We used to have to eat all of that fiber along with the fruit, and now, thanks to juices and the like, we can just get the sugary liquid. You may have heard that drinking one glass of orange juice gives you the juice of eight oranges, but could you ever imagine eating eight oranges in one sitting? Hopefully, I have convinced you that fruit juices may be part of the reason why people are consuming more fructose these days.
But we get fructose from more places than just juice. Fructose is one-half of a sucrose molecule, and sucrose is, of course, table sugar. At most, human beings and their love affair with sugar does not go back more than a few hundred years. The industrial revolution, not to mention colonialism and slavery, allowed us to add table sugar to drinks like coffee and tea, or to cook with it. This is all relatively new to the human diet.
Probably the largest source of fructose in a North American diet, though, comes from high-fructose corn syrup. You may be aware that, particularly in the United States, but even in Canada, corn is such a major agricultural crop that its byproducts are found throughout our food supply. High-fructose corn syrup is one such cheap and plentiful byproduct, and it is everywhere: in sweetened soft drinks, energy drinks, various processed foods, and desserts. It’s even used as a preservative. If you consume a lot of sweetened drinks or processed foods in general, chances are you are consuming a lot of fructose through high-fructose corn syrup.
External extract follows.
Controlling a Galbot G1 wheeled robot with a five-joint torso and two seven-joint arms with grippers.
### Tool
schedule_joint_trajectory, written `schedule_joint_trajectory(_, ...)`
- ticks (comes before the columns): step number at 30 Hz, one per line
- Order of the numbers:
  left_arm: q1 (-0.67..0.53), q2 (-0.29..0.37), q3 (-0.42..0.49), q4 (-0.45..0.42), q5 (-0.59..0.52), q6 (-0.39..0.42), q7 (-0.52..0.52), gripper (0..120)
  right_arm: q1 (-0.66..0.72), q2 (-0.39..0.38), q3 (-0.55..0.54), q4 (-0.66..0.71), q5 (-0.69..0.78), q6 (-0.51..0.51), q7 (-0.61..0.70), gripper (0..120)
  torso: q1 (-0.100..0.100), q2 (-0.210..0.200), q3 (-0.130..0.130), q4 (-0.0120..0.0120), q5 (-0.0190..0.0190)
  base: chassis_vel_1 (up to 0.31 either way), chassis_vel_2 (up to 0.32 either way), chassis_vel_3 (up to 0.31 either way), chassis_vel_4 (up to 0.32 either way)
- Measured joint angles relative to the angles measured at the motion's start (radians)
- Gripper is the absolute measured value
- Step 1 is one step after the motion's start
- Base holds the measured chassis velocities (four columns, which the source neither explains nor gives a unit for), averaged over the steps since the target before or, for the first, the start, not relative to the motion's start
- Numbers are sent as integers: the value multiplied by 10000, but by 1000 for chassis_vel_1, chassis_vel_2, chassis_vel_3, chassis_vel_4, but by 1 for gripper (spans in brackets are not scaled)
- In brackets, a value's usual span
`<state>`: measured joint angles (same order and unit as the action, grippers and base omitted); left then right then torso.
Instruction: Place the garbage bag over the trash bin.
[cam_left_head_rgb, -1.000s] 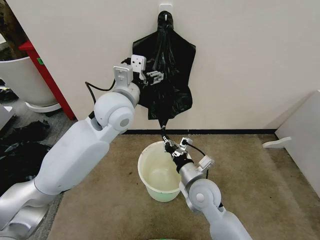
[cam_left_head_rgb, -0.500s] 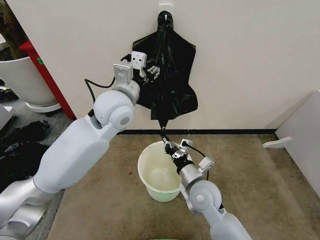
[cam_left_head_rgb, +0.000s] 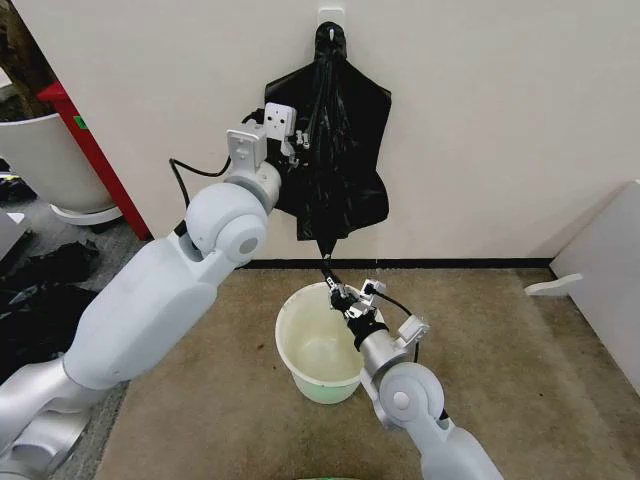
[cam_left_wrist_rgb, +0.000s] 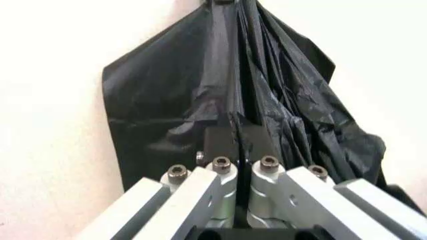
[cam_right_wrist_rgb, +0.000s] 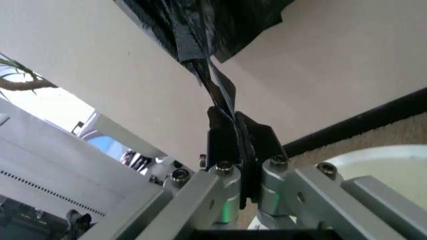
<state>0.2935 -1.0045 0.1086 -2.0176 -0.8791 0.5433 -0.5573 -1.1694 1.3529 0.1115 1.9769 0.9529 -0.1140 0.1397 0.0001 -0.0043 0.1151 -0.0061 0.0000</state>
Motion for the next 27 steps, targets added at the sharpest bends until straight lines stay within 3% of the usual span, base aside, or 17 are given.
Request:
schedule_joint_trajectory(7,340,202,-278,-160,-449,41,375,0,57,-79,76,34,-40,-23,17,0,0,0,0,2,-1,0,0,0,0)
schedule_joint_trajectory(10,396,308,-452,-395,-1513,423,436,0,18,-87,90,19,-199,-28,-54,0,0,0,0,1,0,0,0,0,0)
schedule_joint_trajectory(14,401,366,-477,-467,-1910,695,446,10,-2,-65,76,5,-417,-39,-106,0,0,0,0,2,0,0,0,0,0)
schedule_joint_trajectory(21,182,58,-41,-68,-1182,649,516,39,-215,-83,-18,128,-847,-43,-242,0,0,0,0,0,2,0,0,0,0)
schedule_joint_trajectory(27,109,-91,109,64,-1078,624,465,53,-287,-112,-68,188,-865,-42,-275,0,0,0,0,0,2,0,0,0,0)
My suggestion, if you are having trouble with non-alcohol-related fatty liver disease, is to start looking at food and product labels with one simple goal: find the fructose and/or sucrose in whatever you are consuming, and be mindful of the fact that this might be contributing to your fatty liver. I only rarely find patients now who do not drink alcohol and do not consume much in the way of fructose and yet still have signs of fatty liver disease, and we definitely look very hard to find other possible causes of liver disease in them.
To be clear, if you do have abnormal liver enzymes, even if you have signs of fatty liver, we do generally look for other causes of liver disease anyway, as it is easy to blame whatever is in front of us, whether it is alcohol or high-fructose consumption, when there are other causes of liver disease that should be ruled out with some basic blood work. So, along with that ultrasound we will ask to do of your liver, we will usually look for viruses causing hepatitis and other more uncommon liver diseases.
And if we do find out that you have abnormal liver enzymes, and you are going to make a change to your fructose and/or alcohol consumption, I absolutely recommend that we check in periodically, even every few months, with follow-up liver enzymes through blood work, to make sure things are going in the right direction.
So, please do make sure to seek medical attention from your family doctor if you think you might be at risk of having problems with alcohol and/or fructose consumption, but, to part on a positive note, I want to emphasize that we should all be thankful that, even if they have been affected by years of alcohol or poor diet, our livers are remarkable in their frequent ability to improve and get better with a bit of tender loving care.